From the Guidelines
The most appropriate management of this patient's acquired kidney cysts is no intervention, as the cysts are asymptomatic and do not have any solid components or evidence of vascular flow within the cysts, and the patient is on the kidney transplant list. According to the KDIGO 2025 clinical practice guideline for the evaluation, management, and treatment of autosomal dominant polycystic kidney disease (ADPKD) 1, native nephrectomy should be performed only for specific indications and when the benefit outweighs the risk, and there is no indication for intervention in this case. The guideline also recommends that imaging of the kidneys should be performed within 1 year prior to the anticipated timing of transplantation to rule out solid or complex cystic lesions, but this does not necessarily imply annual surveillance imaging for asymptomatic cysts.
The patient's current management with regular hemodialysis and medications such as amlodipine, calcitriol, lisinopril, and sevelamer carbonate should continue, with monitoring of blood pressure and renal function. The use of tolvaptan therapy is not indicated in this case, as it is primarily used for the treatment of autosomal dominant polycystic kidney disease (ADPKD) and not for acquired kidney cysts. Bilateral nephrectomy is also not indicated, as it is a major surgical procedure with significant risks and is not necessary for asymptomatic cysts.

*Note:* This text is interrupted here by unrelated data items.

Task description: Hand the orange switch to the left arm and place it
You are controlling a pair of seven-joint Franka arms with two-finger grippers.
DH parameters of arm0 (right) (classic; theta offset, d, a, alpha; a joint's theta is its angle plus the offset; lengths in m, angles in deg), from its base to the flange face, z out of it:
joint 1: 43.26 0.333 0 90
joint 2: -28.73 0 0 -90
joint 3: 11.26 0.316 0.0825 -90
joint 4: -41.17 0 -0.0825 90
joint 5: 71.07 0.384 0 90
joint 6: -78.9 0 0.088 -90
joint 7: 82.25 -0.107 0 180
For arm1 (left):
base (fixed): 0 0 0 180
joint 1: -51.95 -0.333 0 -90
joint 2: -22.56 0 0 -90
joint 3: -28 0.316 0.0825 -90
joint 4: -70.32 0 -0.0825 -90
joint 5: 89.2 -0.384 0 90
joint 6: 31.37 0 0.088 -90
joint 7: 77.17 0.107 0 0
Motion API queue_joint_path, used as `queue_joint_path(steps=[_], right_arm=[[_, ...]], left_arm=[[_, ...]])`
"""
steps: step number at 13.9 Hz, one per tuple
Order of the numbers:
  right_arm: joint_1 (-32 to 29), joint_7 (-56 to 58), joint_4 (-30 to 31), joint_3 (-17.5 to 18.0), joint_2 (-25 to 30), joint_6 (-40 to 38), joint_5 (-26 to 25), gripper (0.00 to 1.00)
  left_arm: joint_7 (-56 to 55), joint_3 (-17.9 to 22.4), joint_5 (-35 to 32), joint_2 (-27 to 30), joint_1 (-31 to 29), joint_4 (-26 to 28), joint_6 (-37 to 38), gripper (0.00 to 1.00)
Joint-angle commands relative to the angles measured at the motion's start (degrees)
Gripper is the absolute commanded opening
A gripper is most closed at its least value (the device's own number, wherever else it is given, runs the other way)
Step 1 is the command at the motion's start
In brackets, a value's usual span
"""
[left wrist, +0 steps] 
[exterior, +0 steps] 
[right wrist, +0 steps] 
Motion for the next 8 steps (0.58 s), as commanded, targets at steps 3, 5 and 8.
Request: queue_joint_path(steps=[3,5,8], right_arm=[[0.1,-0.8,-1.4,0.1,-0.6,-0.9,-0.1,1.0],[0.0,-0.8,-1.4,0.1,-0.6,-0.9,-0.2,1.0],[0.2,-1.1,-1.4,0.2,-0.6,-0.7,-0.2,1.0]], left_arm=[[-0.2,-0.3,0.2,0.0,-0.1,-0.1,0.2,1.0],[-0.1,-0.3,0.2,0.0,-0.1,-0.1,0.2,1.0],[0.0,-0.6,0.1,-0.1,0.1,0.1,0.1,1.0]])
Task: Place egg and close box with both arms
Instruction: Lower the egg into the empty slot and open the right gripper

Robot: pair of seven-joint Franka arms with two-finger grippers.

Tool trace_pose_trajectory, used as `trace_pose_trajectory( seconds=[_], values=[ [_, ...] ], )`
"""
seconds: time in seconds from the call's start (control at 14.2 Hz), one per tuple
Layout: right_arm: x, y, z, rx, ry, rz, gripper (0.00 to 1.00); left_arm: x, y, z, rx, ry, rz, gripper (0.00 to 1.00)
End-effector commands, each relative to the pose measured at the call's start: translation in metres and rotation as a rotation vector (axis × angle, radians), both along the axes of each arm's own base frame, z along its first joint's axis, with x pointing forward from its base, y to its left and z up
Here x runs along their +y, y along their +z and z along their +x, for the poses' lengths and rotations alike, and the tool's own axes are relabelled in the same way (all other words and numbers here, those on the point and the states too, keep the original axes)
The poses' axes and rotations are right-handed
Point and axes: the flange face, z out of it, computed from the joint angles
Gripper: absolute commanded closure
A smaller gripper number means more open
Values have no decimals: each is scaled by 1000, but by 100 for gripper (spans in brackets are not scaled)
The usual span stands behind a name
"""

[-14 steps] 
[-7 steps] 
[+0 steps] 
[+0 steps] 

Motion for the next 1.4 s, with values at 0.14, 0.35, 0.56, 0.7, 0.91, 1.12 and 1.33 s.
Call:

In terms of surveillance imaging, the KDIGO guideline does not provide specific recommendations for the frequency of imaging for asymptomatic acquired kidney cysts, but it does recommend that imaging should be performed within 1 year prior to the anticipated timing of transplantation 1. However, another study recommends that patients with chronic kidney disease should undergo renal assessment at least annually by estimated or measured GFR and albuminuria (or proteinuria) measurement 1.
Overall, the best approach for this patient is to continue current management and monitoring, with no intervention for the asymptomatic acquired kidney cysts, and to coordinate care with the transplant team.
From the Research
Management of Acquired Kidney Cysts
The patient in question has acquired kidney cysts due to congenital reflux nephropathy and is on the kidney transplant list. The management of acquired kidney cysts in this context is crucial for the patient's overall health and transplant eligibility.
- The patient's kidney ultrasound shows small kidneys with multiple cysts bilaterally, and a few cysts have internal septations, but there are no solid components or evidence of vascular flow within the cysts.
- According to 2, acquired cystic kidney disease (ACKD) is characterized by the development of many fluid-filled renal cysts and sometimes neoplasms in the kidneys of individuals with chronic renal failure but without a history of hereditary cystic disease.
- The study 2 also mentions that most patients with ACKD are asymptomatic, but the disorder may be associated with serious complications such as retroperitoneal hemorrhage and metastatic renal cell carcinoma.
- Screening for renal cell carcinoma in dialysis patients or transplant recipients is not generally recommended unless they have specific risk factors, as stated in 2.
- There is no evidence to suggest that the patient's current condition requires immediate intervention such as surgery or medication specifically for the acquired kidney cysts.
- Given the patient's stable condition and the absence of symptoms or complications related to the cysts, the most appropriate management approach would be to monitor the patient's condition without immediate intervention.
Recommended Course of Action
Based on the available evidence, the recommended course of action for this patient would be:
- No intervention is necessary for the acquired kidney cysts at this time, as stated in option D.
- The patient should continue to be monitored for any changes in their condition or the development of complications related to the cysts.
- Annual kidney ultrasonography, as mentioned in option A, may be considered to monitor the size and characteristics of the cysts, but it is not explicitly recommended in the provided studies for asymptomatic patients with ACKD.